JD Logistics, Inc.
- Company type: Public subsidiary
- Traded as: SEHK: 2618
- Industry: Logistics
- Founded: 2007; 19 years ago
- Headquarters: Beijing, China
- Key people: Liu Qiangdong (chairman) Wei Hu (CEO)
- Revenue: CN¥166.62 billion (2023)
- Net income: CN¥1.17 billion (2023)
- Total assets: CN¥112.90 billion (2023)
- Total equity: CN¥55.37 billion (2023)
- Number of employees: 457,015 (2023)
- Parent: JD.com
- Website: www.jdl.com

= JD Logistics =

Chinese supply chain management provider

JD Logistics (JDL), also known as JINGDONG Logistics (pinyin: Jīngdōng) is a Chinese supply chain management and logistics company. It is a subsidiary of JD.com.

== Background ==
The company was initially established as an internal department of JD.com and its subsidiaries in 2007.

On 23 November 2016, the department became a stand-alone business with the name JD Logistics and began to conduct businesses for external customers, This was done as JD.com wanted to expand outside China and would need to expand its infrastructure.

In October 2017, JDL launched its first fully automated B2C warehouse in Shanghai.
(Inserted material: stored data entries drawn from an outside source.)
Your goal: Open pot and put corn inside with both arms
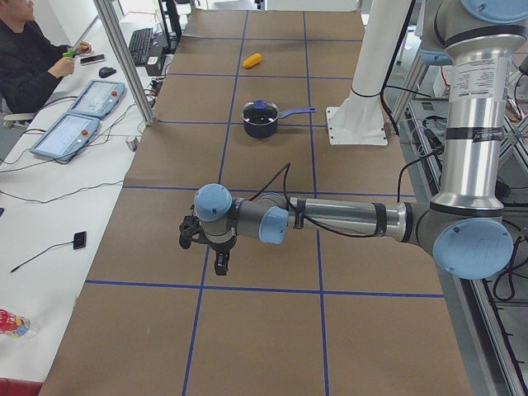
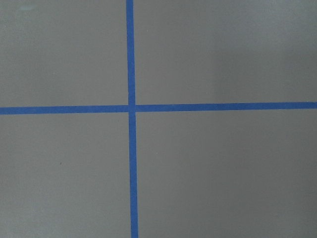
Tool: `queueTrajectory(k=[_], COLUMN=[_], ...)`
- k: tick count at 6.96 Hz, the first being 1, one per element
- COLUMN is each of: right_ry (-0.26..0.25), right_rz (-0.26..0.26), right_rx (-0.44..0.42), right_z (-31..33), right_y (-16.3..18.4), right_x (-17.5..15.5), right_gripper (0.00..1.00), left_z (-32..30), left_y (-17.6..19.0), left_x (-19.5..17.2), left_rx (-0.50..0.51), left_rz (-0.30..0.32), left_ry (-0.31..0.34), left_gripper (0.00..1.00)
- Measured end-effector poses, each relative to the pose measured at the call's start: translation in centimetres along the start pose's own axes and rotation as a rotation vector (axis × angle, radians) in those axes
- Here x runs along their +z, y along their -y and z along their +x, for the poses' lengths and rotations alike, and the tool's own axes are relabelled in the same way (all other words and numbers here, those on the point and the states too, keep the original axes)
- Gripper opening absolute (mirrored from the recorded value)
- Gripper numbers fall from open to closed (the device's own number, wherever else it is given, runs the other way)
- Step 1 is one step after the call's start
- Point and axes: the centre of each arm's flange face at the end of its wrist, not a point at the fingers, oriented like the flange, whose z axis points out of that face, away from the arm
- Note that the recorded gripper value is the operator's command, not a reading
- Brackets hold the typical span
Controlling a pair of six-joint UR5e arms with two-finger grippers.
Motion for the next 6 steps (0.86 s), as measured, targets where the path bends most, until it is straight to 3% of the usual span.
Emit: queueTrajectory(k=[3, 6], right_ry=[0.016, 0.056], right_rz=[0.046, 0.136], right_rx=[-0.048, -0.238], right_z=[-1.8, -6.9], right_y=[0.5, 1.0], right_x=[-1.7, -1.4], right_gripper=[1.0, 1.0], left_z=[0.4, 7.8], left_y=[0.4, 6.0], left_x=[-0.3, -3.2], left_rx=[0.002, -0.027], left_rz=[0.005, 0.034], left_ry=[-0.001, -0.023], left_gripper=[1.0, 1.0])
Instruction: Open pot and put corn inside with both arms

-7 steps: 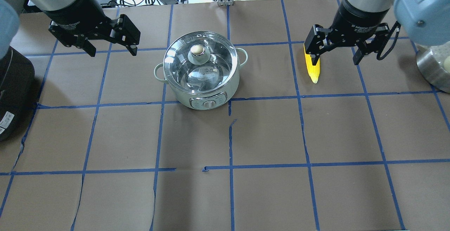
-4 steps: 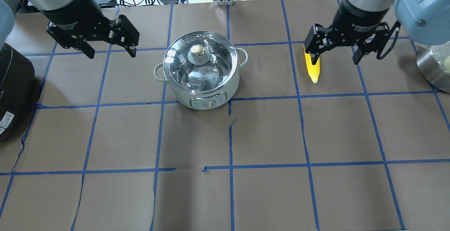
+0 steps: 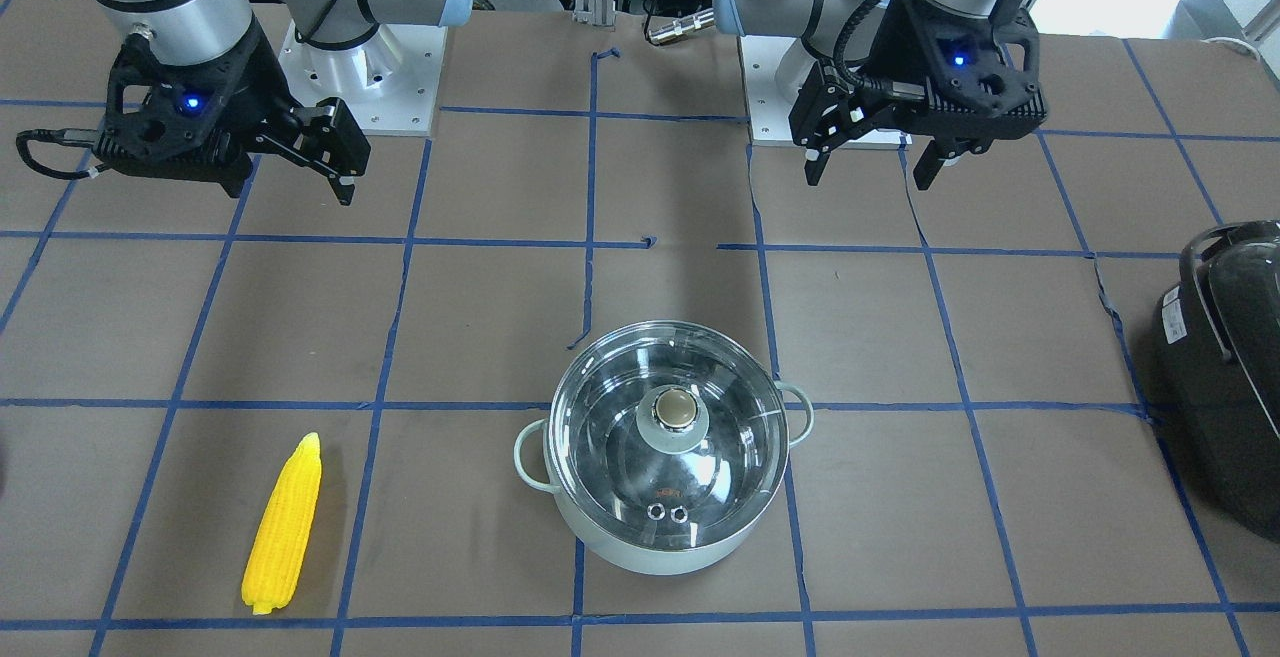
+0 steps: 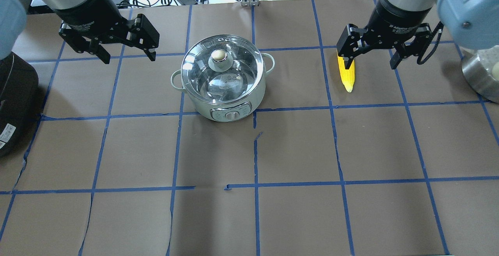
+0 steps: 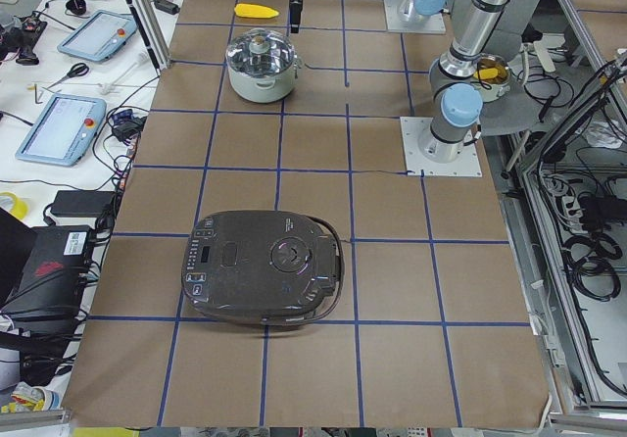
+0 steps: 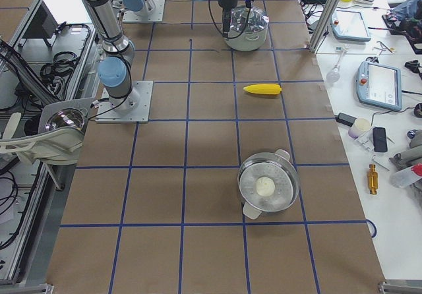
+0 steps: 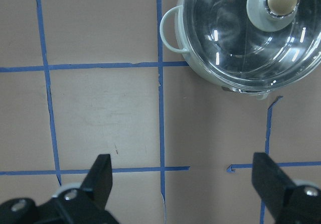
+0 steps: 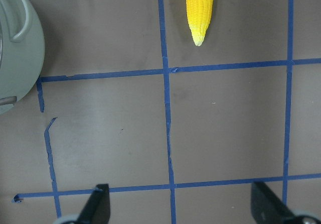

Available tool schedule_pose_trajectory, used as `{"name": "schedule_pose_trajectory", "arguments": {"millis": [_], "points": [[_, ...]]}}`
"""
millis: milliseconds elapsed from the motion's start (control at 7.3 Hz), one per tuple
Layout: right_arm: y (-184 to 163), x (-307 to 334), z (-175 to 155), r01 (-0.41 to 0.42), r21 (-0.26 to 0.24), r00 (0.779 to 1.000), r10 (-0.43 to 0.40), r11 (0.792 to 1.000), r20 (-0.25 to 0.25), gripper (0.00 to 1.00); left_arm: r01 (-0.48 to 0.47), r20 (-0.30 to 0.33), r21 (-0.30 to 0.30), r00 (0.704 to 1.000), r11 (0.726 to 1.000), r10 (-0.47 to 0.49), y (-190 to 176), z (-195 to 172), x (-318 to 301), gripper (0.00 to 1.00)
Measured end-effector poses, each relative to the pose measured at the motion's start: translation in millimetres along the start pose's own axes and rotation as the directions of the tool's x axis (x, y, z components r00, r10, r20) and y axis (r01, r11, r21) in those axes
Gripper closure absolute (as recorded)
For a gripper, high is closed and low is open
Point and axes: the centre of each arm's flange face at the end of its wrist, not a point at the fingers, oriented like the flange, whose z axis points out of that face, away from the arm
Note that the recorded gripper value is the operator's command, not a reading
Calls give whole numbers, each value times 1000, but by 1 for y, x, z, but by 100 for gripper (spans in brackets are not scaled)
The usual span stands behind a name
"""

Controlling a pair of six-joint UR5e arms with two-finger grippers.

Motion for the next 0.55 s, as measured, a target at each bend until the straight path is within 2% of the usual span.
{"name": "schedule_pose_trajectory", "arguments": {"millis": [274, 548], "points": [[-21, 19, 9, -40, 34, 999, 40, 999, 6, 0, -1, -7, 12, 1000, 1000, 1, -15, -7, 7, 0], [-54, 36, 44, -80, 25, 997, 80, 996, 7, 0, -4, -15, 16, 1000, 1000, 4, -33, -4, 29, 0]]}}
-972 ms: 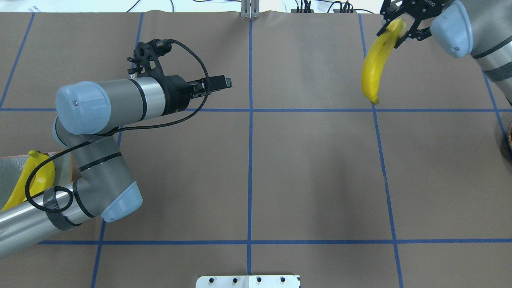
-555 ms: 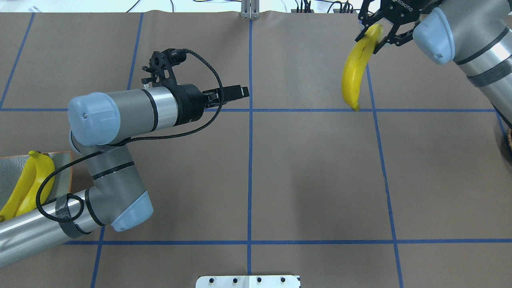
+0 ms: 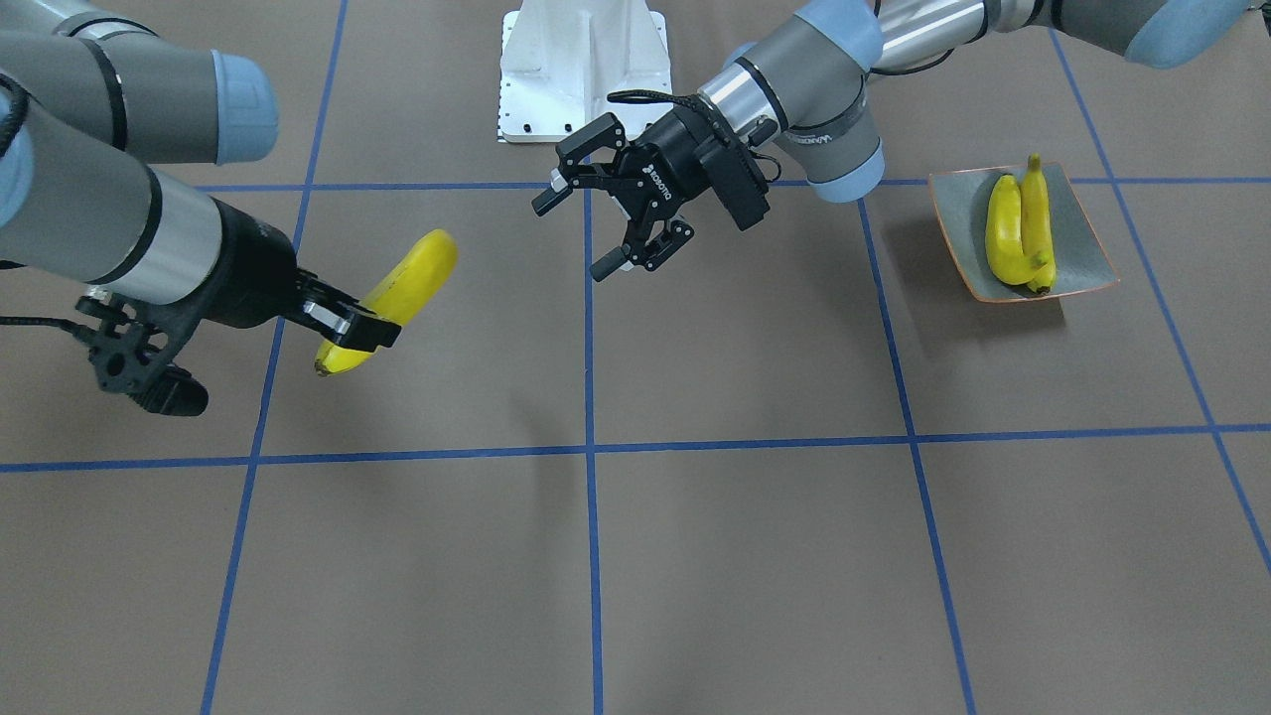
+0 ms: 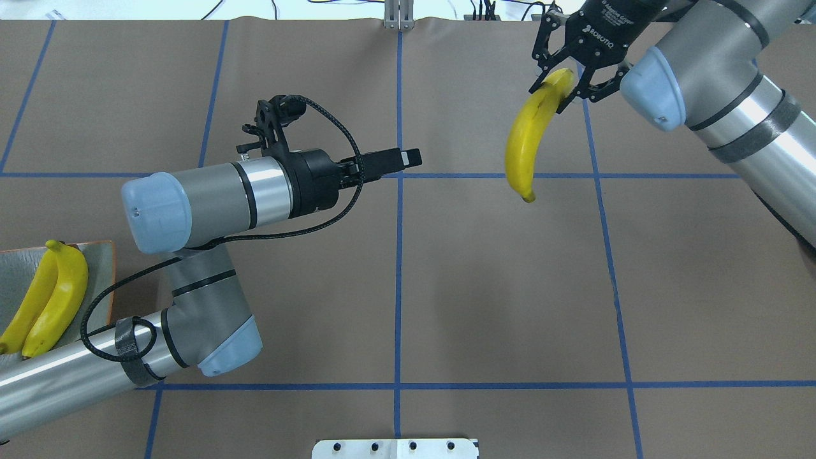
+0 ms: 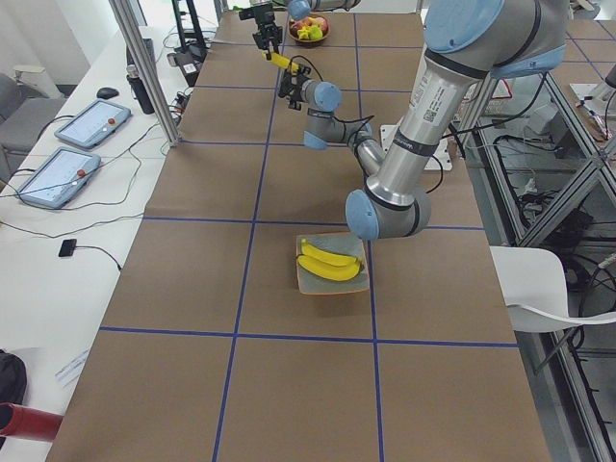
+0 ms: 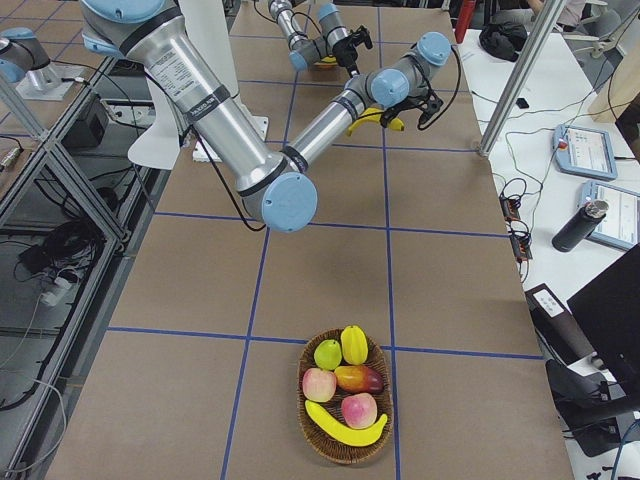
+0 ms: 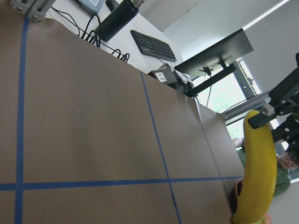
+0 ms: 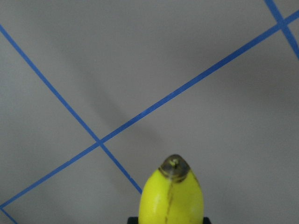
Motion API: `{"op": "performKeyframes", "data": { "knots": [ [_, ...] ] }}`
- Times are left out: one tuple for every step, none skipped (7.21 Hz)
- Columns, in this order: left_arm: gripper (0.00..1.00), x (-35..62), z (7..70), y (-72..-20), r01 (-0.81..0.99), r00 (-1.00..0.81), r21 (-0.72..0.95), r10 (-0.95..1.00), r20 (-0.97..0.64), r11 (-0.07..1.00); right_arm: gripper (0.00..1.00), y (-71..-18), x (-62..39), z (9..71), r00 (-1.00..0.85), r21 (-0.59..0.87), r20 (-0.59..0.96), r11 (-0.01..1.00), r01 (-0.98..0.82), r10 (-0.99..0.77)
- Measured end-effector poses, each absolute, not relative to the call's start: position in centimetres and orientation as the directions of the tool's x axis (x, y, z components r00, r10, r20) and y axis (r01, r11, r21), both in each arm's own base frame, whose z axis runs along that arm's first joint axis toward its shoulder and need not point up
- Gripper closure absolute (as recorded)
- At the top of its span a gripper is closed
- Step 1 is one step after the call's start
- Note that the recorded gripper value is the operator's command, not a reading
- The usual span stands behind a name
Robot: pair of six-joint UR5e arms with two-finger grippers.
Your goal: Transfer all bananas from basket to plate
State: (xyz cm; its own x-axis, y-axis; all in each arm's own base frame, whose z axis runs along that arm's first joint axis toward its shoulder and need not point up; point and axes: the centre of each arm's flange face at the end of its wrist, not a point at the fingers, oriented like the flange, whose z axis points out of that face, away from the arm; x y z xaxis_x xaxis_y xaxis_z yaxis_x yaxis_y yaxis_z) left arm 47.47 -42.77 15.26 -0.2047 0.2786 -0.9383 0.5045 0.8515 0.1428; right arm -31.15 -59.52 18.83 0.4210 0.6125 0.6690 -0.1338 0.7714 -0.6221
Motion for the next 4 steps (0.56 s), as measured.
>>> {"op": "performKeyframes", "data": {
  "knots": [
    [0.01,47.9,14.6,-43.0,0.508,-0.21,0.14,0.279,-0.937,0.85,1.0,-58.6,-32.9,17.6,0.42,-0.64,0.657,0.757,-0.127,0.626],
    [0.0,48.1,14.3,-43.1,0.509,-0.213,0.138,0.28,-0.936,0.849,1.0,-57.9,-34.0,16.6,0.42,-0.653,0.648,0.748,-0.124,0.635],
    [0.01,48.2,14.3,-43.2,0.511,-0.212,0.137,0.279,-0.937,0.849,1.0,-57.7,-34.5,16.4,0.421,-0.658,0.642,0.742,-0.125,0.64],
    [0.01,48.2,14.4,-43.3,0.513,-0.208,0.136,0.277,-0.938,0.847,1.0,-57.7,-34.4,16.6,0.421,-0.659,0.639,0.74,-0.131,0.644]
  ]
}}
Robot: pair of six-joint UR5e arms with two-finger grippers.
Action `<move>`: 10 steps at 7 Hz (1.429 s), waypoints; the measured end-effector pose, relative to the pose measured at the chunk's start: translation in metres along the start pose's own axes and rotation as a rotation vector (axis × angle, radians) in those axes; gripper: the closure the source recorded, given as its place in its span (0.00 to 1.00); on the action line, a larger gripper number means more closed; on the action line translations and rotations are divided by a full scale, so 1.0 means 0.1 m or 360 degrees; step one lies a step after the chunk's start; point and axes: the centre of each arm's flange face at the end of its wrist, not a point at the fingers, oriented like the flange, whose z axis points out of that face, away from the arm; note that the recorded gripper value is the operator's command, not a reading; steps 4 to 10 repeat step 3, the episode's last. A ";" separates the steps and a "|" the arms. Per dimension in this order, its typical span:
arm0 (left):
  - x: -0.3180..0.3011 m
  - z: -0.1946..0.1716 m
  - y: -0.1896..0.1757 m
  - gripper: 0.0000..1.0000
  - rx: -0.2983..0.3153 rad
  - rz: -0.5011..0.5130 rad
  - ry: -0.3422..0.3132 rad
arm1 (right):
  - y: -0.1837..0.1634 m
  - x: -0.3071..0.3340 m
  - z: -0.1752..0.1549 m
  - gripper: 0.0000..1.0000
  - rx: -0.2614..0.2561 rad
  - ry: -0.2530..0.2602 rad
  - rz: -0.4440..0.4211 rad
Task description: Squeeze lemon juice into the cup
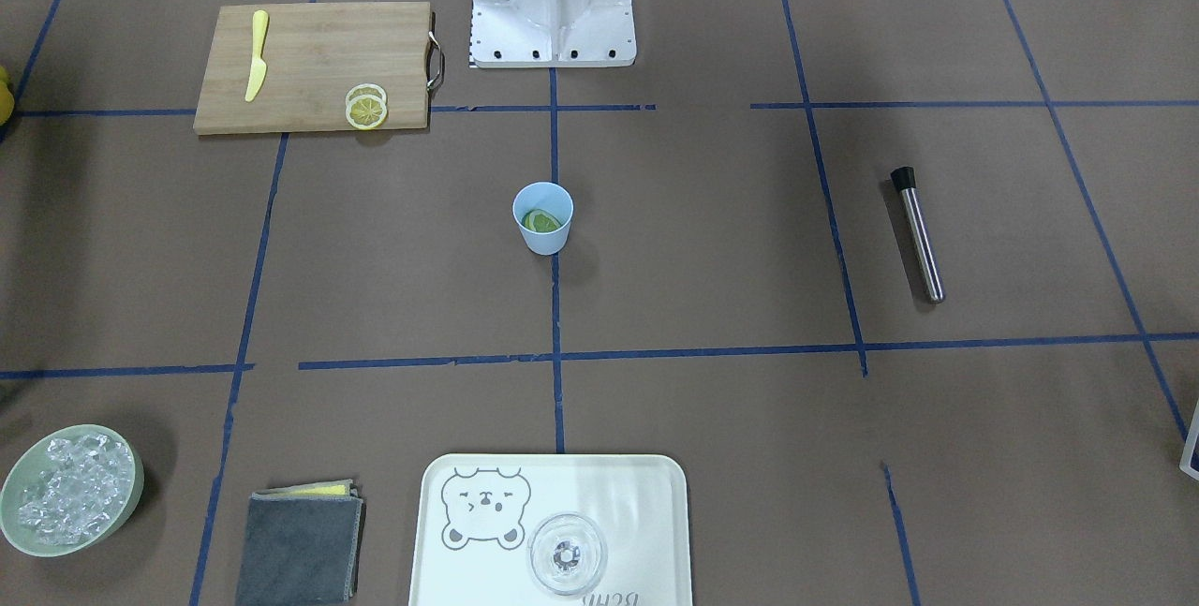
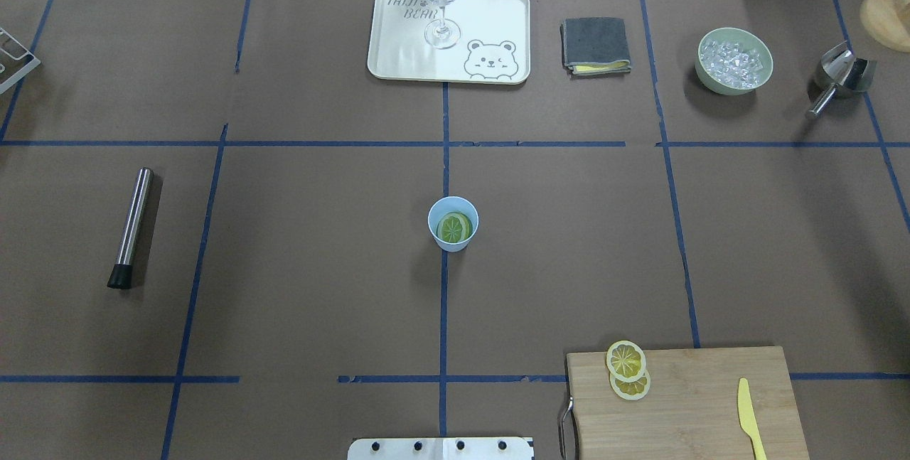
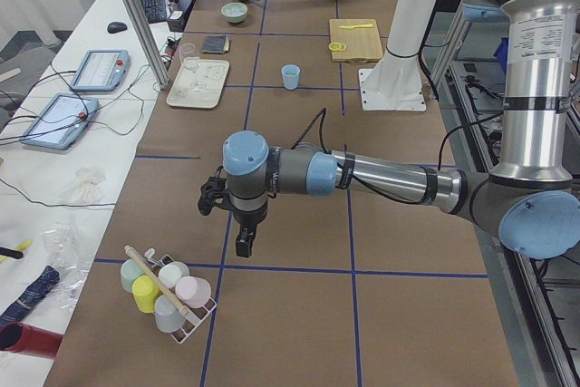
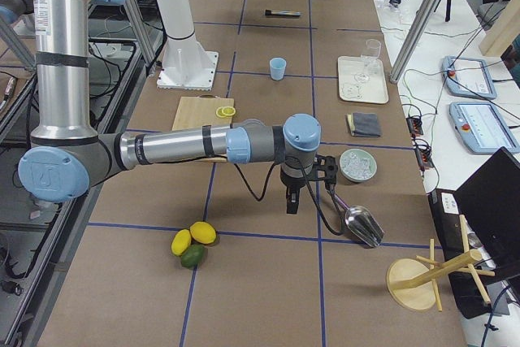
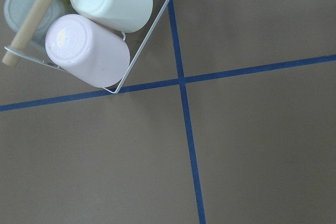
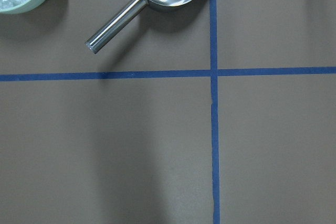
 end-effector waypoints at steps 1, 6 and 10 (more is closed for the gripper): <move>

It was expected to handle over 200,000 orders per day.

In May 2021, JDL held its initial public offering and became a publicly listed company on the Hong Kong Stock Exchange. It raised US$ 3.2 billion and was the second largest listing in Hong Kong that year.

In March 2022, JDL acquired a majority stake in domestic courier company Deppon Logistics for 9 billion yuan (US$1.42 billion). This was done to expand its logistics capability amid the e-commerce boom that resulted from the COVID-19 lockdown in China.

As of September 30, 2023, JDL operated over 1,600 warehouses. Including warehouse space managed through the Open Warehouse Platform, JD Logistics' warehouse network had an aggregate gross floor area of over 32 million square meters.